As per assignment, here are some assorted and sundry thoughts regarding newspapers.
1) I don't remember much in the way of newspapers in my years before, say, age seven. The Henderson, KY, Gleaner, and The Kansas City Star, were there, in our home, and read. I started to read when we lived in KC, so the Star was certainly on my reading list. I was a voracious reader; my mom to this day tells of the time she sent me out to empty the cat's pan. When I was over-long in returning from the chore, she went out to check on me. She found me reading the newspaper on the bottom of the pan.
2) I do remember the pictures and headlines from John Glenn's flight, John F. Kennedy's assassination and funeral, and Winston Churchill's and Douglas McArthur's funerals. And the Sunday funnies.
3) My first encounter with the First Amendment and the freedom of the press came in Batesville, Arkansas, when I was nine. We had moved to Arkansas the first year Batesville had integrated its elementary schools (1965-66 school year). Things went swimmingly, I seem to remember -- but that was the naive view of a third grader. I just couldn't see what everyone was getting worked-up about. Kids were kids, black or white. We wrestled each other during recess, played baseball together, enjoyed each other's company.
One day, on the way home from school, I found a rolled-up newspaper, with a rubber band and thought it odd ( boys and girls, we used to get newspapers, at least in the big cities, tied with string; The Batesville Guard was folded by our paperboy in ninja-star style and sailed by him to our holly bushes, his Honda Cub 50 tailing two-cycle engine smoke). Of course, curious kid that I was, I had to unwrap the paper and read. Not quite an Augustinian "tolle, lege;" the words of the rag breathed of a different spirit.

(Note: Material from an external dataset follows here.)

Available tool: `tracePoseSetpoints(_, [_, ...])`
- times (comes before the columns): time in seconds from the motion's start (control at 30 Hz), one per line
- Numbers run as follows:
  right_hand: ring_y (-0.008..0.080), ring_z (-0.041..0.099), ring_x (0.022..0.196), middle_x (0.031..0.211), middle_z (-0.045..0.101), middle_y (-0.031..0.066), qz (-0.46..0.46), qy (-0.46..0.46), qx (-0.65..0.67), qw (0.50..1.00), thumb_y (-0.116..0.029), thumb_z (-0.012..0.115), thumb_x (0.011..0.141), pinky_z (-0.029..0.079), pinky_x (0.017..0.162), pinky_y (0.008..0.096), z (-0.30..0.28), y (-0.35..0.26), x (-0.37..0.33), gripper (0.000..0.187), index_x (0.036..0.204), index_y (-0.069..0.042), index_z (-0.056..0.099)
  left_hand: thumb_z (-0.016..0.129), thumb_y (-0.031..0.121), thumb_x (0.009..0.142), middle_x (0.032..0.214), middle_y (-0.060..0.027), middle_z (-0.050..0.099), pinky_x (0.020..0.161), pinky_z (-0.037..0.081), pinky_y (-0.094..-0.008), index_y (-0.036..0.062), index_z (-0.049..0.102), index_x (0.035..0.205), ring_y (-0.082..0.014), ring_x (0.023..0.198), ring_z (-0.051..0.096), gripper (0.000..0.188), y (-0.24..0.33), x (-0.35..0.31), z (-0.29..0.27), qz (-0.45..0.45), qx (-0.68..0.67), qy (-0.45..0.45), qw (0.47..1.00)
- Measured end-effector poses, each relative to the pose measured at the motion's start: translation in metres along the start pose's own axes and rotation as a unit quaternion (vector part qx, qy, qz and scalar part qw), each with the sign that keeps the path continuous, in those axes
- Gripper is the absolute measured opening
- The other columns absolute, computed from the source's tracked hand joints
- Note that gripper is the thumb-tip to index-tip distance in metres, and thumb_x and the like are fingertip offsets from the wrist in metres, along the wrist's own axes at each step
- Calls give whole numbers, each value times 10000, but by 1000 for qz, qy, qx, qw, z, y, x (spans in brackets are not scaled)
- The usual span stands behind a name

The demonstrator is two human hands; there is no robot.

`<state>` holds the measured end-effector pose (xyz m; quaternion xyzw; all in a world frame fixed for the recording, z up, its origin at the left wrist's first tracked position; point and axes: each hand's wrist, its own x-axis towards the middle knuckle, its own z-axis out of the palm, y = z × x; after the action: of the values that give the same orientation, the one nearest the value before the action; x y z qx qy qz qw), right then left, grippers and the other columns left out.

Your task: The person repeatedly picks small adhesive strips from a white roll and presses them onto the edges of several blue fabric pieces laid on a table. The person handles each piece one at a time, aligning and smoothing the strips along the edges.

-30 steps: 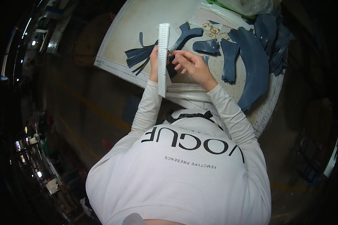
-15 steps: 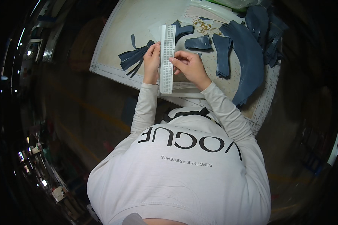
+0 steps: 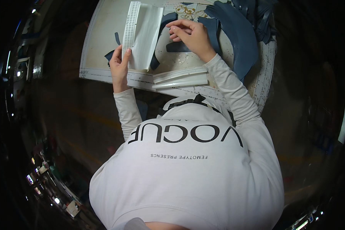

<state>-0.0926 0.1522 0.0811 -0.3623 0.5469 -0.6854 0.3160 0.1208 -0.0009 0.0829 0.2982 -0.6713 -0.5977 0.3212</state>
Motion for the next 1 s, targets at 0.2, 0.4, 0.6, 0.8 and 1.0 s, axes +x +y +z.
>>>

It was a Klan newspaper. I had never before encountered such sentiment; I was shocked and outraged at its cartoons, virulence, and pure blind hate. I remember bringing the rag home in tears, and showing it to my mom. She said that she thought it stupid, too. I remember sobbing a question as to why such could be printed -- and she responded with an explanation of the First Amendment's protection of the freedom of the press and speech and something about yelling "fire" in a crowded theatre. I couldn't make heads or tails of it, other than coming to the conclusion that the world of adults was beyond my ken.

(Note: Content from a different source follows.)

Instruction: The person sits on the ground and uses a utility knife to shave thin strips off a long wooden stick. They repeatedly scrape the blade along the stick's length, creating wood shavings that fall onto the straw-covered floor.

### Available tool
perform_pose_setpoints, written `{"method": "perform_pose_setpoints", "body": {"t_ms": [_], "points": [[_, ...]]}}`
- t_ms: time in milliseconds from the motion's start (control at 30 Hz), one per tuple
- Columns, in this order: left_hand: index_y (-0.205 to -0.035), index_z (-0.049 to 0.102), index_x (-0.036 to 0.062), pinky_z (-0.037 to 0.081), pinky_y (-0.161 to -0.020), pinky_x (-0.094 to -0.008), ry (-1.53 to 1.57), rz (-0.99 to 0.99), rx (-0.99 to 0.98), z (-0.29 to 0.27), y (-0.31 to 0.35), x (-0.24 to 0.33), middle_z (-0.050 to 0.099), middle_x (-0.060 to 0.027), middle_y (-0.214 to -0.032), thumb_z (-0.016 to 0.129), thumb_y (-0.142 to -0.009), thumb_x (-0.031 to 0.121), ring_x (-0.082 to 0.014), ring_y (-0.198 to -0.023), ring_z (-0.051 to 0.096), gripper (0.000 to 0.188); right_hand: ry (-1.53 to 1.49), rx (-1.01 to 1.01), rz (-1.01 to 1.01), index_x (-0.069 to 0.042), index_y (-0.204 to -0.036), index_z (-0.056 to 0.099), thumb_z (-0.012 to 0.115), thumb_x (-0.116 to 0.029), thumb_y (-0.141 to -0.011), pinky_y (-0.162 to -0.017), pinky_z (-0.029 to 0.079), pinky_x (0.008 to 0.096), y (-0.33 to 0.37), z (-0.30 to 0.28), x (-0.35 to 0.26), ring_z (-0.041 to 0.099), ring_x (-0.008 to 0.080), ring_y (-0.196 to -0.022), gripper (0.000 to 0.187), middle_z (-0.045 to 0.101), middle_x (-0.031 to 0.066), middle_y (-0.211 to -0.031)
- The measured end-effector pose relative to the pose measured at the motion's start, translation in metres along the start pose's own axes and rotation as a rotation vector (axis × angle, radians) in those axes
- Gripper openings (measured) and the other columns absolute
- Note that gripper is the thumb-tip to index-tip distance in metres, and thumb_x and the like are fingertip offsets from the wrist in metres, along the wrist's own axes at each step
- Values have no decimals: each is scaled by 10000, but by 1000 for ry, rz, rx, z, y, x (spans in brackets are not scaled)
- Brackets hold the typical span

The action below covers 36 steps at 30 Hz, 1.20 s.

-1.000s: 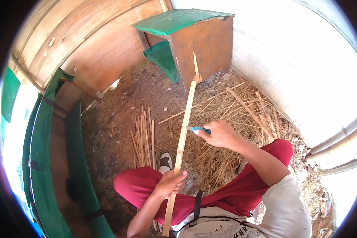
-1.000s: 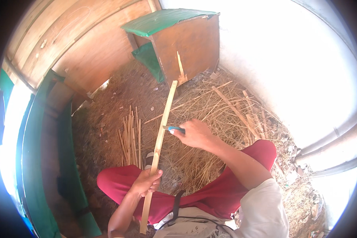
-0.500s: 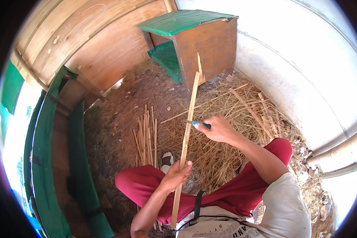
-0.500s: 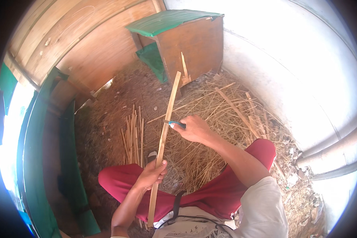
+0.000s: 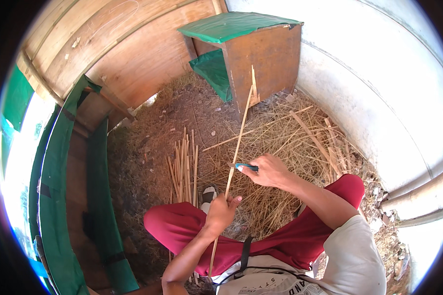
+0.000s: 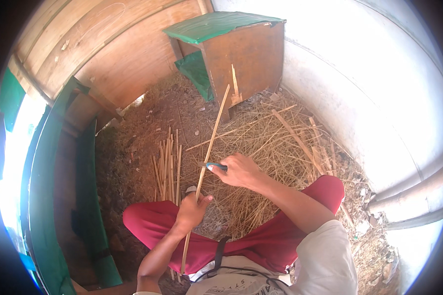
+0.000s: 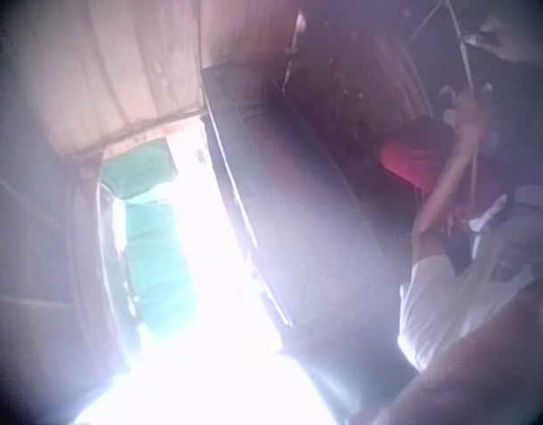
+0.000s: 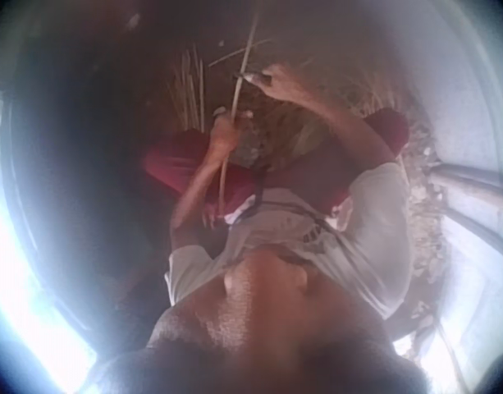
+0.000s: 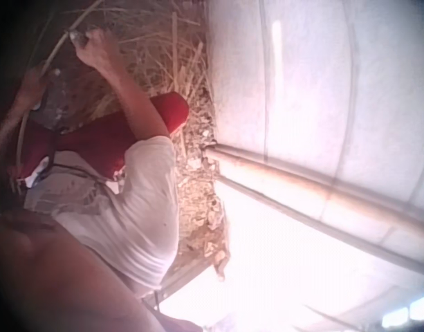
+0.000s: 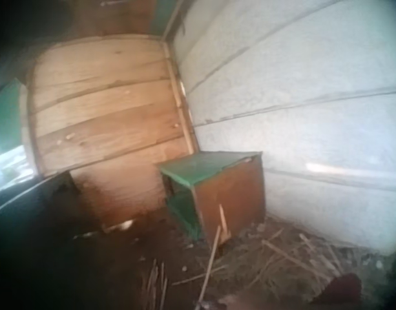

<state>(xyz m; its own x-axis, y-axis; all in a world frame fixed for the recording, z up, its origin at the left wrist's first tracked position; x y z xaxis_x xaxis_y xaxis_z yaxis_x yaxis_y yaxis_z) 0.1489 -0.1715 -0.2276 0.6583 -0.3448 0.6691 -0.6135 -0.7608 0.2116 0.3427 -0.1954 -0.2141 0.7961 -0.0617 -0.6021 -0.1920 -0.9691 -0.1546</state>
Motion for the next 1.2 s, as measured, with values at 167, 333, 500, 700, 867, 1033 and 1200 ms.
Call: {"method": "perform_pose_setpoints", "body": {"t_ms": [167,333,500,700,867,1033,1200], "points": [[-861,550,-38,470,-594,-445,-87,-21,63,-3,8,-8,591,-223,-663,717,-892,318,-389,-628,616,394,109,77,-37,-101,-806,761,508,-624,-931,-440,472,423,-2,5,-1,561,287,-409,594,562,136,-474],[-864,548,-32,477,-602,-439,-88,-32,45,-8,16,-13,596,-222,-677,714,-894,312,-387,-638,624,383,165,-24,-2,-103,-901,766,479,-599,-959,-403,457,370,-8,20,1,515,225,-381,576,559,93,-492],[-902,565,-50,500,-653,-479,-59,-181,-185,6,61,-13,635,-272,-751,687,-916,281,-436,-772,665,354,119,-90,327,-84,-910,744,392,-599,-994,-396,442,324,-31,4,71,471,175,-420,630,460,22,-507],[-873,557,-26,488,-636,-451,-57,-183,-191,11,85,-35,610,-221,-689,681,-916,282,-414,-690,635,334,294,-84,354,-88,-804,696,373,-621,-991,-440,472,340,-32,15,89,524,159,-528,651,513,39,-610],[-825,534,-1,475,-634,-451,-109,-326,-330,8,117,-45,590,-206,-669,693,-904,312,-392,-656,606,360,288,-194,530,-61,-845,675,399,-574,-1003,-470,466,355,-29,19,141,539,163,-562,604,516,41,-636],[-796,525,23,464,-600,-429,-164,-392,-475,11,167,-78,565,-177,-644,713,-885,373,-333,-595,568,407,322,154,811,26,-996,673,520,-514,-969,-710,571,455,18,-15,257,699,316,-815,562,693,196,-865],[-821,545,24,475,-585,-405,-132,-406,-267,-9,152,-92,579,-141,-653,737,-867,397,-292,-597,602,422,422,99,723,32,-921,687,529,-498,-965,-724,565,468,18,-13,238,701,333,-804,554,691,191,-841]]}}
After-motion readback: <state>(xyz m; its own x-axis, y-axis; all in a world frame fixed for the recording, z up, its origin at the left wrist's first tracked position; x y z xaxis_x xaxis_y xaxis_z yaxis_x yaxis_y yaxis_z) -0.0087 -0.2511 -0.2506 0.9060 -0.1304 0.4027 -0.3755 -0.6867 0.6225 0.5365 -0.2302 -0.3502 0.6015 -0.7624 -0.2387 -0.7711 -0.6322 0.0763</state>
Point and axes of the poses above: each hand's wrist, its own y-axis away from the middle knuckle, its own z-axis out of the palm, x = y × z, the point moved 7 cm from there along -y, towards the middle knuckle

4) Fast forward a couple of years, and I devoured the Arkansas Democrat-Gazette and the Memphis Commercial-Appeal after MLK was shot, and the Louisville Courier-Journal when RFK was shot. After finding out about John Peter Zenger in our history class in fifth grade (thank you, Mrs. Hankins, for all the great things you instilled in us that year!) I began to understand the necessity of a free media.
5) My brother Mark and I delivered the Beardstown, IL, Star-Gazette, for several months, and made a grand total of $3, plus change. The route had been "let-go" by its previous paperboy, who had not been diligent with collections. We worked the route with our dad to bring the paper into the black. After all of the struggle, we were worn-out with the route. We turned-it back over to the paper, who then gave it to the guy who had run it into the ground before!

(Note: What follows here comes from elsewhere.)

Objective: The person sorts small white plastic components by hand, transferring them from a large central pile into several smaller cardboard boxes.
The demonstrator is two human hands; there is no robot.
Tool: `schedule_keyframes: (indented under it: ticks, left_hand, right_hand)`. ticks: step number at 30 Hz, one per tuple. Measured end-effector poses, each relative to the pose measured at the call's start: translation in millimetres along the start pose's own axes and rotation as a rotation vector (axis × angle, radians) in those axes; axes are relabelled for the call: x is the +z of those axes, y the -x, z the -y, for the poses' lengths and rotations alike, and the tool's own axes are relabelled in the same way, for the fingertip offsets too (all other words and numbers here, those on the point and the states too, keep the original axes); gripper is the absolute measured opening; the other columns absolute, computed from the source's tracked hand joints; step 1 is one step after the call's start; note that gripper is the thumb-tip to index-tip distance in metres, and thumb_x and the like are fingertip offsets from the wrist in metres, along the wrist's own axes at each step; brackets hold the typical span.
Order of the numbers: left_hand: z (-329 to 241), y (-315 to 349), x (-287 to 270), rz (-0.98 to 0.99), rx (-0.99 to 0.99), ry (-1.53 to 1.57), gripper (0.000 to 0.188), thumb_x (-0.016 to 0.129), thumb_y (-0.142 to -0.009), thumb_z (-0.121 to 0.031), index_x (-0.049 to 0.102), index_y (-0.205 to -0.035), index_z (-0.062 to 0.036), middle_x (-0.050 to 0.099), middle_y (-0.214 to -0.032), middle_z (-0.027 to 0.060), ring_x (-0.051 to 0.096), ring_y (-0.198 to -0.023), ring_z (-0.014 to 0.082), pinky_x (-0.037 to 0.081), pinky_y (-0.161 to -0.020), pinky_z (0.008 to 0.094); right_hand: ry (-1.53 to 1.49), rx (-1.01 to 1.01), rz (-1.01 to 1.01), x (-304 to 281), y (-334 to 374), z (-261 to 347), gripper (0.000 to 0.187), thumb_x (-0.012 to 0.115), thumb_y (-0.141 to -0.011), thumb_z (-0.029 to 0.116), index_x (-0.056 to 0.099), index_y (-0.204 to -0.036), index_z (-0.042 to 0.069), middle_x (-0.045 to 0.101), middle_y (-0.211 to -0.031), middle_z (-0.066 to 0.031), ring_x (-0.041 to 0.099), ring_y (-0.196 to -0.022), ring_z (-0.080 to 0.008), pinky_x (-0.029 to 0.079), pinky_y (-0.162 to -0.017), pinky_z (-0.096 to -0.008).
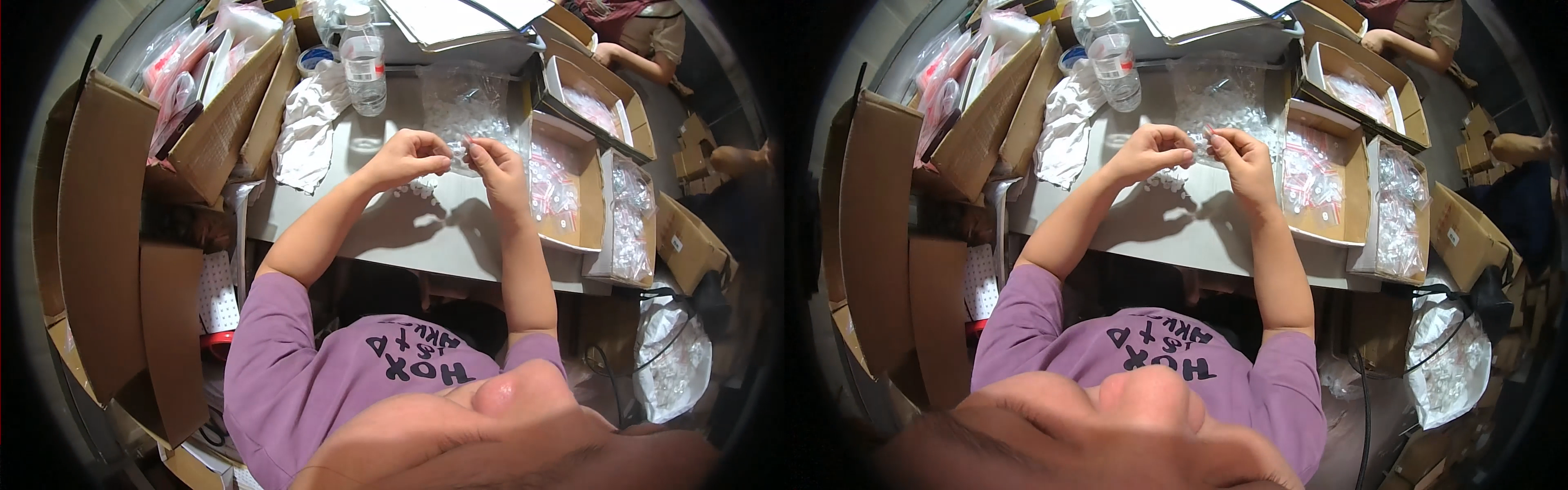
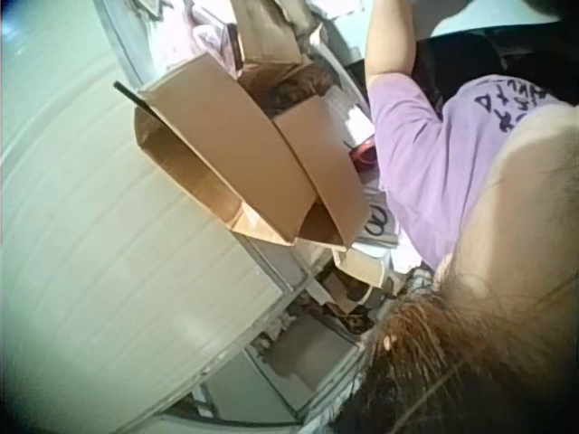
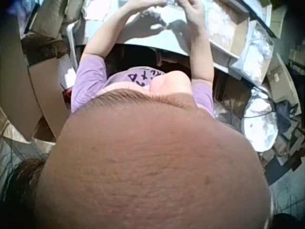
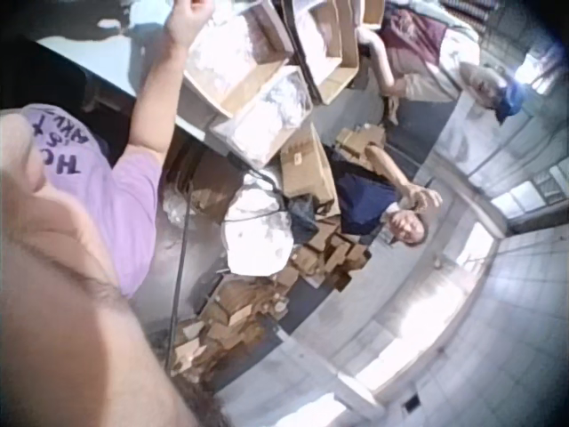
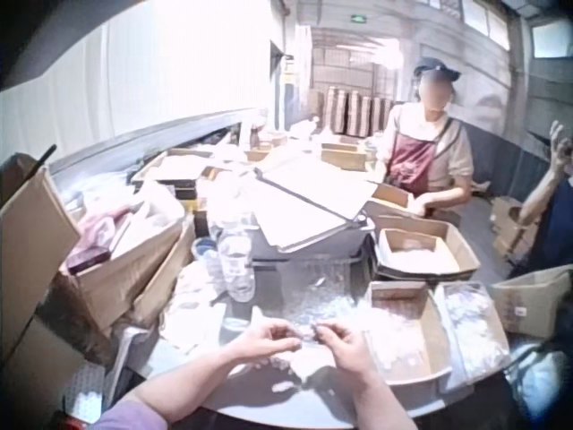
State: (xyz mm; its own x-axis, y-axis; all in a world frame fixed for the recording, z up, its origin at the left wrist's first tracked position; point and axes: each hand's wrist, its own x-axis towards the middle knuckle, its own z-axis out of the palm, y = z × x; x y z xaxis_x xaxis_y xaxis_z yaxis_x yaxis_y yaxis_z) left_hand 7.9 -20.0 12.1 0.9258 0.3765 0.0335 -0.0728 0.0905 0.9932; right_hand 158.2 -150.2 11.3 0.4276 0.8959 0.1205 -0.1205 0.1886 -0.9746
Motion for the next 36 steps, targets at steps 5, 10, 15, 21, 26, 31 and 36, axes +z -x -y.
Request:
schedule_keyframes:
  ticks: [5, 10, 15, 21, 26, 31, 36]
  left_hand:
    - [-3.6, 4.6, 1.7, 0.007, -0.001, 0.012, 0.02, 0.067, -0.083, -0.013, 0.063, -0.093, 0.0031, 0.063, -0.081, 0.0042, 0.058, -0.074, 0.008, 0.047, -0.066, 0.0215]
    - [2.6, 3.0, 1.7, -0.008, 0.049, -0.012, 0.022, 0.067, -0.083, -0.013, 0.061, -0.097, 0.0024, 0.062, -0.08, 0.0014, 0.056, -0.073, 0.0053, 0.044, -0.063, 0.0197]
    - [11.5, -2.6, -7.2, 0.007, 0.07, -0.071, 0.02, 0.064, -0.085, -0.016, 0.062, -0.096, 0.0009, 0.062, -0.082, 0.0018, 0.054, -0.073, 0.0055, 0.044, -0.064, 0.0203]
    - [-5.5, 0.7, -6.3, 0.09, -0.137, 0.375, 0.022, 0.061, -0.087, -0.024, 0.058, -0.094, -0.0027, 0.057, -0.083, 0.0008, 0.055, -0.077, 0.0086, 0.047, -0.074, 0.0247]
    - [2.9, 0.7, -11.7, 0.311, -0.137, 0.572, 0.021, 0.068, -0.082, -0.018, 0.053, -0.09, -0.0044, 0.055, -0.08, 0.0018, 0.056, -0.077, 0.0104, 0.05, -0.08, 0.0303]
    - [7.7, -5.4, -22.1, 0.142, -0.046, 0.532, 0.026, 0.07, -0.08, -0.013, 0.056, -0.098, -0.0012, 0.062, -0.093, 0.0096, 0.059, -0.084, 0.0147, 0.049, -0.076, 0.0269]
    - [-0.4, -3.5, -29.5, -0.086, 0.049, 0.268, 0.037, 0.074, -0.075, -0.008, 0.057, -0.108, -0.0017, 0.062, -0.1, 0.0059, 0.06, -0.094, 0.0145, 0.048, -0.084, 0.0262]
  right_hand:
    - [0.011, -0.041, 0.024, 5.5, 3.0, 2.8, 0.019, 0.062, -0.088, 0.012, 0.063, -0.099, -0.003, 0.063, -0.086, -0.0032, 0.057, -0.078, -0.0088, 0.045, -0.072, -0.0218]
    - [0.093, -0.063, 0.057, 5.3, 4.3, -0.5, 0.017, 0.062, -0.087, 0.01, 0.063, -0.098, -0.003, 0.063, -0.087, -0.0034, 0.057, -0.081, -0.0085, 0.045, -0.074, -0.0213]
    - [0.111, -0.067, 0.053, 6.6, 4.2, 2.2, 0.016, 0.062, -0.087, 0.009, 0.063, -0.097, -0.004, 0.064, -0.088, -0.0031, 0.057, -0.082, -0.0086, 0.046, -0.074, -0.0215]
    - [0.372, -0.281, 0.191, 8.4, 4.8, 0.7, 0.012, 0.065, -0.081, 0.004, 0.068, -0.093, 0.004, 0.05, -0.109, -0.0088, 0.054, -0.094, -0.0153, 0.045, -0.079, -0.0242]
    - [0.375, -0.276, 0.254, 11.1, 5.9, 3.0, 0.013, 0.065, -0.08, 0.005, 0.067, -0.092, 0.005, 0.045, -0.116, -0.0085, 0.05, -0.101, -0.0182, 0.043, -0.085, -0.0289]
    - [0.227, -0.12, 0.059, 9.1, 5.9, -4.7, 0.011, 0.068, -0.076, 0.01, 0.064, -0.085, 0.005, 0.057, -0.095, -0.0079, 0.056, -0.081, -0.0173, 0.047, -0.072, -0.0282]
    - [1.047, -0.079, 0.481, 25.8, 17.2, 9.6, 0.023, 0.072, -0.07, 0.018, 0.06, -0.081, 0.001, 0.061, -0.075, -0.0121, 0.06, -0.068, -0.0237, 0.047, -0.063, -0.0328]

The paper was a daily then, with attempts at some national news coverage; it mostly was of the small-town pics of who had a caught a big bass, or the winner of the stock show, or pictures of my little sister and one of her friends posed with a husky and dog sled, saying "mush" -- or of my winning best costume for the Halloween town gathering (a rubber devil mask, aluminum foil pitchfork, and a red bedspread -- all to my shame, now, for appearing as such, but it was "B.C.").
6) In highschool I worked for KPRE-AM, a country station, and did the weekend shifts, to include gathering and reading the news. I became intimately familiar with the contents of the UPI & AP broadcast wire services; I became the scourge of my civics class when it came to the weekly current events contests.
I also wrote for the PHS Cat's Meow. I remember then (1974-75) thinking that newspapers would soon go the way of the dinosaur (I had a decided bias towards broadcast media then). Somehow I figured that we'd have information consoles or somesuch device in our homes, and that broadcast media would outstrip the print media. Interesting now how that blogging and podcasting appears to be what will be killing the broadcast star.
1 comments:
My hometown (Central City, NE) newspaper was called the "Republican-Nonpareil."